### Exercise details
Lines in the listing below that contain the string "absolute" are to be found and copied.
---- Data
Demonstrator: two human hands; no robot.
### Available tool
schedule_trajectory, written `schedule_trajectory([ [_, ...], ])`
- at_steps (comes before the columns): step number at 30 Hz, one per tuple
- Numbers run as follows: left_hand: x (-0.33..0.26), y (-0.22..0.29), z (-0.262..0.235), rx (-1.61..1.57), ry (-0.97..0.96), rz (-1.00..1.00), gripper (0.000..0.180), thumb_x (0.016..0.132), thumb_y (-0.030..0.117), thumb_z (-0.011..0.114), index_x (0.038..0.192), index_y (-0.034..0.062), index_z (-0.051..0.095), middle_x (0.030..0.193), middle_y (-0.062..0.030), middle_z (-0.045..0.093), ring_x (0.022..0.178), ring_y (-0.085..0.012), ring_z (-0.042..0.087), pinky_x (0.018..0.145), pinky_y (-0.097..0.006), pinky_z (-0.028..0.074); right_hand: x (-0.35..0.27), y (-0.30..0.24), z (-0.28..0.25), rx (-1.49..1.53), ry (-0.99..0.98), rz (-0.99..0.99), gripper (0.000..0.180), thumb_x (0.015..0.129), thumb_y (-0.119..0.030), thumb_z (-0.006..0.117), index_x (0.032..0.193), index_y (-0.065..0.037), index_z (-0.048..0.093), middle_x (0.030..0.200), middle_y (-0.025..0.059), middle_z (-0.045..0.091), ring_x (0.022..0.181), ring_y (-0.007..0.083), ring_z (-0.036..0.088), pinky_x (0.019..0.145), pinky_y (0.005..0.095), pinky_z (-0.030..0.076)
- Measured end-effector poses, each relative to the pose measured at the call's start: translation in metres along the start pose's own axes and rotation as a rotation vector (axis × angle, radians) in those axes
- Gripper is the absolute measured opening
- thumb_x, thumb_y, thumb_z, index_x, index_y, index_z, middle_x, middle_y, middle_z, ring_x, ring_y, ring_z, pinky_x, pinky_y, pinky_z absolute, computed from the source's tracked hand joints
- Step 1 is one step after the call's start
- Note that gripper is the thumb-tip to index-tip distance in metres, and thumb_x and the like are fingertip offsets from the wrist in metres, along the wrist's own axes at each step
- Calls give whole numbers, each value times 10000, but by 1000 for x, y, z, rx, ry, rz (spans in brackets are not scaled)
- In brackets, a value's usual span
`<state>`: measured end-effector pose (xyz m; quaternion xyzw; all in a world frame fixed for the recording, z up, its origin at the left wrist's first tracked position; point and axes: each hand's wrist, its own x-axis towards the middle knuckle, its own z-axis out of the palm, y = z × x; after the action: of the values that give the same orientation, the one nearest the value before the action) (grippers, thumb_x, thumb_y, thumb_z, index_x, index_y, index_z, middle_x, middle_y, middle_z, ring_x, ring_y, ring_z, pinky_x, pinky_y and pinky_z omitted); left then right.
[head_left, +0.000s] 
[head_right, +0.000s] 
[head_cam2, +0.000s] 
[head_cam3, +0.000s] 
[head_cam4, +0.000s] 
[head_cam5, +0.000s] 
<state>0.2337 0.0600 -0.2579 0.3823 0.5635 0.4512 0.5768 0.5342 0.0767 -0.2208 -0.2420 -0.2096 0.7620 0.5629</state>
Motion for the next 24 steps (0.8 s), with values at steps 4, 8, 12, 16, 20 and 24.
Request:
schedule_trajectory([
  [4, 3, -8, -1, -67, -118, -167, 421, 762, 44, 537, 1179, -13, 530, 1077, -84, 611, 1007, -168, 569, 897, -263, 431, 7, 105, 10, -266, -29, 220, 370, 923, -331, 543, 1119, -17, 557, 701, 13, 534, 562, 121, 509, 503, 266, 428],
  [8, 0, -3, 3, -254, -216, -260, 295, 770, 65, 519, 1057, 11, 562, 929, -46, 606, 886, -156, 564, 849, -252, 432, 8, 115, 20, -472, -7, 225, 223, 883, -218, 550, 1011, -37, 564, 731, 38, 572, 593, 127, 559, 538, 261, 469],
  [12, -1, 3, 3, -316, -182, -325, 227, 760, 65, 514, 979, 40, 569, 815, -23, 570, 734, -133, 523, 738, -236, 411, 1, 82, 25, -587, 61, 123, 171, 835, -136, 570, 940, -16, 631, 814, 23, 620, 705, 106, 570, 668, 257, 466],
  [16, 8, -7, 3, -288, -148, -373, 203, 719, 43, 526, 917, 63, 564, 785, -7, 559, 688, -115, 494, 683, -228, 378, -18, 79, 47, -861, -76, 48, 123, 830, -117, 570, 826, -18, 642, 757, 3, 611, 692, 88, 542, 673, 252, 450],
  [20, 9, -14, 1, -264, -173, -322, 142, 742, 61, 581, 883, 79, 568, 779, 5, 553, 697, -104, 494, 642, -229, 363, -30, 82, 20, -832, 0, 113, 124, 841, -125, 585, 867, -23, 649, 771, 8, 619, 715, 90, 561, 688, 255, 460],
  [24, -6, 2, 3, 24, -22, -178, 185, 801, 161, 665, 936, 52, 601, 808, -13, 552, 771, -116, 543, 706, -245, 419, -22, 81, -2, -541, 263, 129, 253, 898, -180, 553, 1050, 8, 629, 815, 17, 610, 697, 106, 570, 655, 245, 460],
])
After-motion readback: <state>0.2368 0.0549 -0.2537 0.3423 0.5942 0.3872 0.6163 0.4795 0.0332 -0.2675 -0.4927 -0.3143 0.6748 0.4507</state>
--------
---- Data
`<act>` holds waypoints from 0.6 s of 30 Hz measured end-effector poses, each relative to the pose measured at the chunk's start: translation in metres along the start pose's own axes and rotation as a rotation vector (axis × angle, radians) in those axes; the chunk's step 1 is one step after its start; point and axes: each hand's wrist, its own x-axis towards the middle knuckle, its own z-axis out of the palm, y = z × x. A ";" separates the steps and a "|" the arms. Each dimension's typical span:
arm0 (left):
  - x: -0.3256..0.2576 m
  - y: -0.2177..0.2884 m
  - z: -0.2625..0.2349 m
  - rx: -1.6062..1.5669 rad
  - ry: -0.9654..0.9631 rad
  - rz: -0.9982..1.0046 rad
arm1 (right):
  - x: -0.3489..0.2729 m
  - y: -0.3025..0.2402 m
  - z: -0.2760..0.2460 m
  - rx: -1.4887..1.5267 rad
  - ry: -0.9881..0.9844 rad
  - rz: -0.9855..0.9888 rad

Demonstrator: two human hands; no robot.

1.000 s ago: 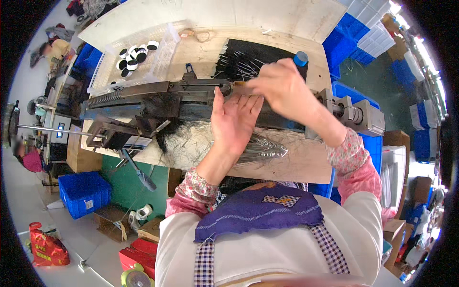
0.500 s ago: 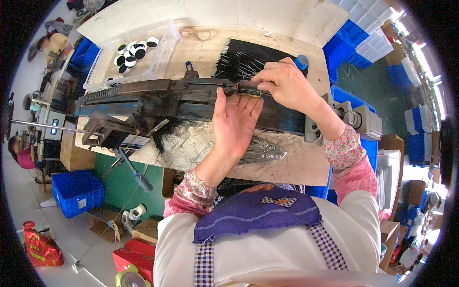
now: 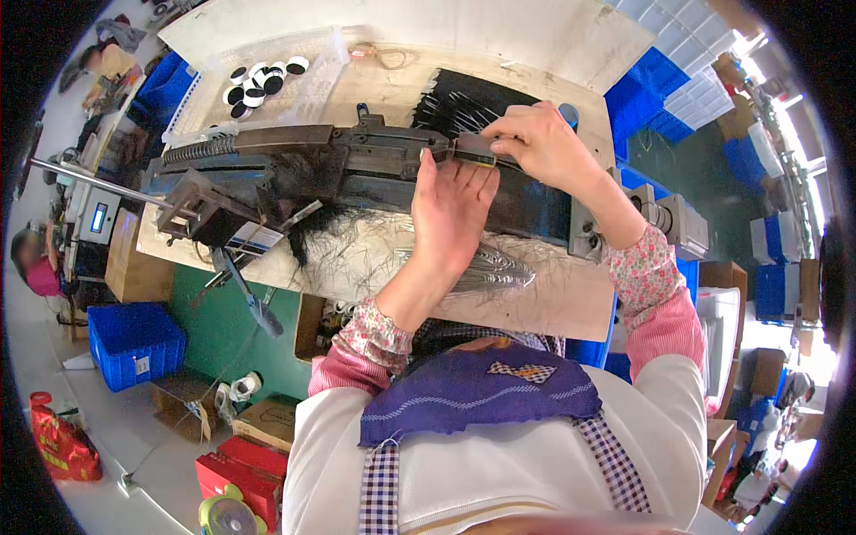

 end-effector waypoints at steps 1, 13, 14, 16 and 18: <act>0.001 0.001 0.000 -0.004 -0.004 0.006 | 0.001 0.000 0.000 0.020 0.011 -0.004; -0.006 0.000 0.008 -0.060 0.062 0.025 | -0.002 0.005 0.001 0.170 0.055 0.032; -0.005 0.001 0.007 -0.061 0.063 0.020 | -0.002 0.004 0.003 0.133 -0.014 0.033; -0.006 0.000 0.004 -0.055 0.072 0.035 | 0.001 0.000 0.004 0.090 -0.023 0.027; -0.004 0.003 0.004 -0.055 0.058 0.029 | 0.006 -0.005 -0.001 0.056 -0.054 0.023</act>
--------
### Solution for this exercise
- Gripper is the absolute measured opening
- thumb_x, thumb_y, thumb_z, index_x, index_y, index_z, middle_x, middle_y, middle_z, ring_x, ring_y, ring_z, pinky_x, pinky_y, pinky_z absolute, computed from the source's tracked hand joints

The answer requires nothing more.